Give back each entry unchanged, minus pictures.

Records supplied:
------------------------------------
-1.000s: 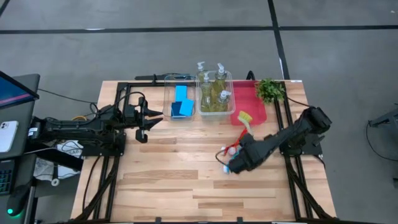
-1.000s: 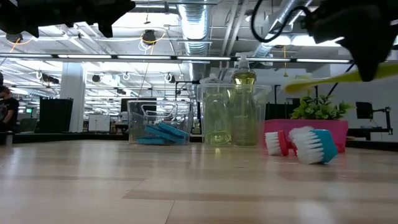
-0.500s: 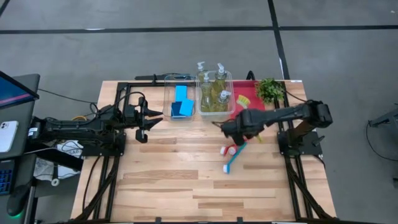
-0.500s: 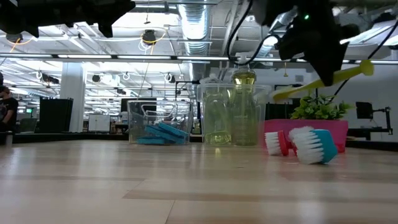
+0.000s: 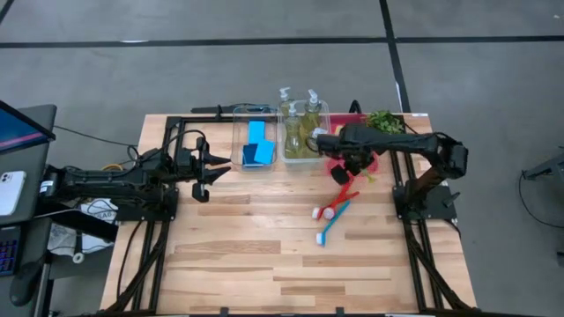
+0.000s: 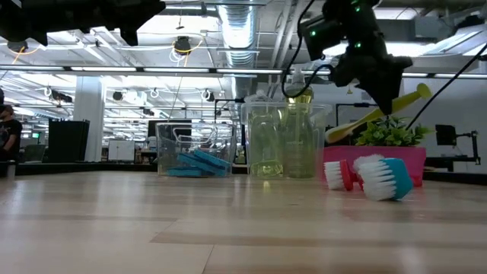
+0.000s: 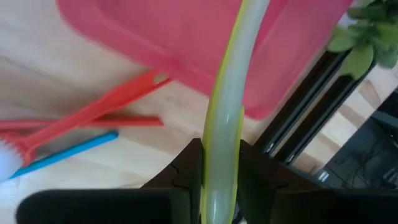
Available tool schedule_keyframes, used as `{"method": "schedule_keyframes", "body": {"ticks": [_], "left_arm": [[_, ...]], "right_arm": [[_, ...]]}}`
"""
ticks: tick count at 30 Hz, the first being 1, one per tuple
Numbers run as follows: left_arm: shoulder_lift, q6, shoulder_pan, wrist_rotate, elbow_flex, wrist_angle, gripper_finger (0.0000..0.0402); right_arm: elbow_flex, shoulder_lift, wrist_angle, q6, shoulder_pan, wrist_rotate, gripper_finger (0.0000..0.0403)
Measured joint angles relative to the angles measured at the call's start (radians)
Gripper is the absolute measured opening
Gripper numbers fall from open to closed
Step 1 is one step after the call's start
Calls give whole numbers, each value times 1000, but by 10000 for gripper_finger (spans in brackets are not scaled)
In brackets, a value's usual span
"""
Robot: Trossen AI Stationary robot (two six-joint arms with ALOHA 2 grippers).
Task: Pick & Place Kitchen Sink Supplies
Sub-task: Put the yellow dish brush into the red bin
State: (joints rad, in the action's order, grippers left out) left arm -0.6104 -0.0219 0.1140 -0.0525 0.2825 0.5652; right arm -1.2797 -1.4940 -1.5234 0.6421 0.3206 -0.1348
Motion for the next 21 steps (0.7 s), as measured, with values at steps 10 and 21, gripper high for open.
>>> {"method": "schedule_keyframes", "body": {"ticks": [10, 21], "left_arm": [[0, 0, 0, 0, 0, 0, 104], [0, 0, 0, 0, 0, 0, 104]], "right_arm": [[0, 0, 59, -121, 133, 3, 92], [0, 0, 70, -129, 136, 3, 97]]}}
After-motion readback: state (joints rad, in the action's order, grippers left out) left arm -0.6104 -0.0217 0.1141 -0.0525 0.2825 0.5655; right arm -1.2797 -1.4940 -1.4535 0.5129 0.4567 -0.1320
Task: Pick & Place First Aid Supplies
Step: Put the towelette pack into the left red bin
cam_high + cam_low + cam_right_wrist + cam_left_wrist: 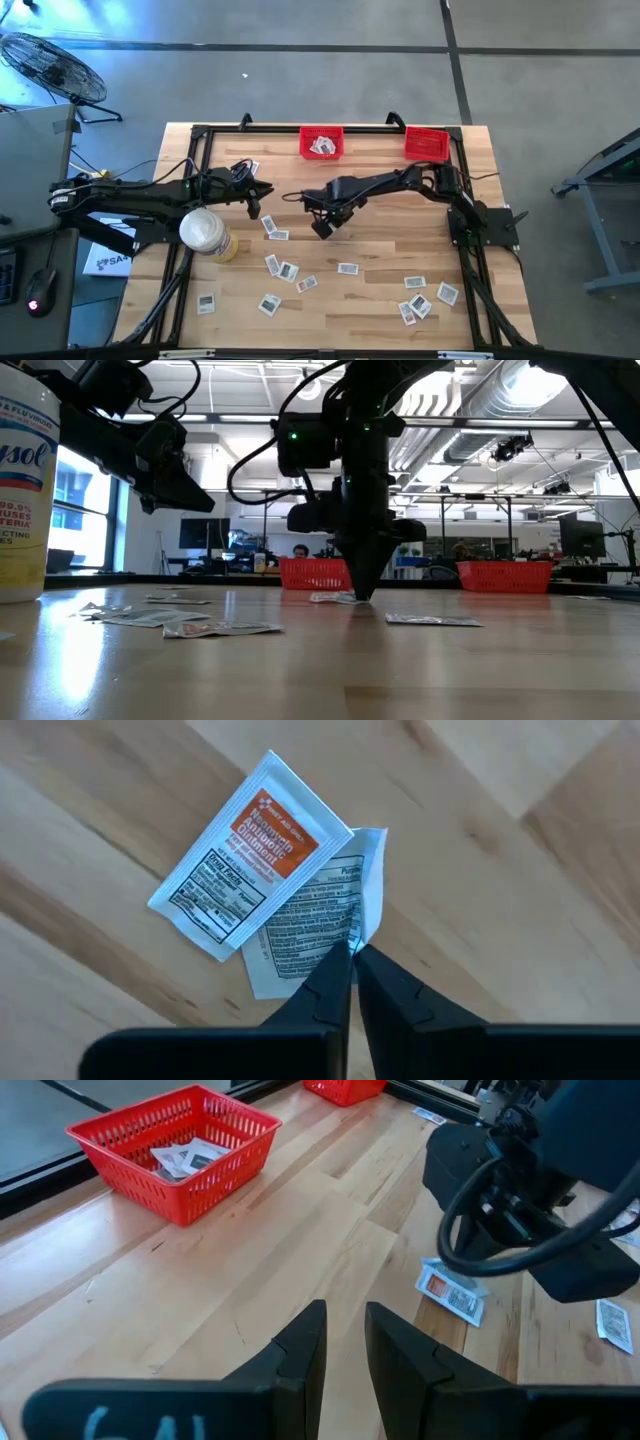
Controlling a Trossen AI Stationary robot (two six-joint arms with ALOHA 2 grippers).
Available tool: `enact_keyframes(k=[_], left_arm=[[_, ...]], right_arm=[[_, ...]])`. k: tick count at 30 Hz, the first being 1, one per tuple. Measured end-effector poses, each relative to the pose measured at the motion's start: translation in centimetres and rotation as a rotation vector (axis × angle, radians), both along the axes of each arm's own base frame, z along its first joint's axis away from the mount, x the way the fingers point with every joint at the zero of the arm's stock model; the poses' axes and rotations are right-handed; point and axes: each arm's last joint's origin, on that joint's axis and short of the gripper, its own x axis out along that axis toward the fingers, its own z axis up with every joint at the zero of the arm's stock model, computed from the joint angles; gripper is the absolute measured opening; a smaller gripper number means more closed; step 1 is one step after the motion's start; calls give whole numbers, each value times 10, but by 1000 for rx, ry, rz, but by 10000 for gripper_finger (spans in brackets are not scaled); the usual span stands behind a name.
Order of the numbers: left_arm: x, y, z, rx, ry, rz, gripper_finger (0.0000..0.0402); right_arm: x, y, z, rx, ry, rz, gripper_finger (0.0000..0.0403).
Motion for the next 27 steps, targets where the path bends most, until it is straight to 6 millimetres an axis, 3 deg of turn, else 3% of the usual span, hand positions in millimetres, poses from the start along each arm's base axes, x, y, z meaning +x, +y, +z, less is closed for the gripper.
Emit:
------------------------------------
Result:
-1.000s: 
-1.000s: 
-0.500s: 
-0.500s: 
+0.000s: 
+0.000s: 
+0.000s: 
Available tool schedule_keyframes, used as `{"method": "schedule_keyframes", "body": {"ticks": [_], "left_arm": [[_, ...]], "right_arm": [[_, ...]]}}`
"""
ticks: tick count at 30 Hz, the first being 1, one per tuple
Numbers run as follows: left_arm: shoulder_lift, q6, shoulder_pan, wrist_rotate, elbow_flex, wrist_angle, gripper_finger (0.0000..0.0402); right_arm: elbow_flex, shoulder_lift, wrist_angle, q6, shoulder_pan, wrist_rotate, gripper_finger (0.0000..0.0403)
Measured joint angles relative to the angles measured at the call's start (radians)
Gripper is the absolute measured opening
Gripper numbers fall from open to closed
Step 1 is one step after the call's start
Calls give whole numbers, each value times 1000, but by 10000 for gripper_finger (spans in brackets are not scaled)
In brackets, a value's usual span
"""
Robot: Trossen AI Stationary robot (two six-joint arms with ALOHA 2 grippers).
Task: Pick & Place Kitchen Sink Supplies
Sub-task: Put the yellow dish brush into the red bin
State: (joints rad, in the action's order, grippers left out) left arm -0.6104 -0.0219 0.1140 -0.0525 0.2825 0.5652; right arm -1.2797 -1.4940 -1.5234 0.6421 0.3206 -0.1348
Motion for the next 21 steps (0.7 s), as measured, with values at steps 10 and 21, gripper high for open.
>>> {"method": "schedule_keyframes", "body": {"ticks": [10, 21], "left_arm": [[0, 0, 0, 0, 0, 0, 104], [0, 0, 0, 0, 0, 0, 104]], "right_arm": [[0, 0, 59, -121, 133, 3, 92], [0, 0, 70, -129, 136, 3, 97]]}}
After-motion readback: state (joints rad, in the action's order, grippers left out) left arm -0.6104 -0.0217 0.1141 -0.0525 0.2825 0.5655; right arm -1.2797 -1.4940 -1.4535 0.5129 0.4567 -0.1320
Task: Pick & Place First Aid Supplies
Step: Put the towelette pack into the left red bin
cam_high + cam_low + cam_right_wrist + cam_left_wrist: 
Controlling a Trossen AI Stationary robot (two six-joint arms with ALOHA 2 grippers).
Available tool: `enact_keyframes(k=[_], left_arm=[[_, ...]], right_arm=[[_, ...]])`. k: tick count at 30 Hz, the first being 1, one per tuple. Measured end-effector poses, each relative to the pose measured at the motion's start: translation in centimetres and rotation as a rotation vector (axis × angle, radians), both along the axes of each arm's own base frame, z along its first joint's axis away from the mount, x the way the fingers point with every joint at the zero of the arm's stock model; the poses' axes and rotations are right-handed; point and axes: each arm's last joint's origin, on that joint's axis and short of the gripper, its own x axis out along that axis toward the fingers, its own z axis up with every joint at the zero of the arm's stock model, computed from the joint angles; gripper is the absolute measured opening; a smaller gripper number means more closed; step 1 is one step after the motion's start; calls give whole numbers, each value times 10, but by 1000 for rx, ry, rz, but by 10000 for gripper_finger (spans in brackets are not scaled); the usual span stands behind a name.
Order of the numbers: left_arm: x, y, z, rx, ry, rz, gripper_finger (0.0000..0.0402); right_arm: x, y, z, rx, ry, rz, gripper_finger (0.0000..0.0403).
Motion for the next 27 steps, targets where the path bends most, until it is straight to 6 millimetres an axis, 3 deg of turn, else 3% of the usual span, hand positions in millimetres, poses from the start along each arm's base axes, x, y, z meaning +x, +y, +z, less is closed for the gripper.
Emit:

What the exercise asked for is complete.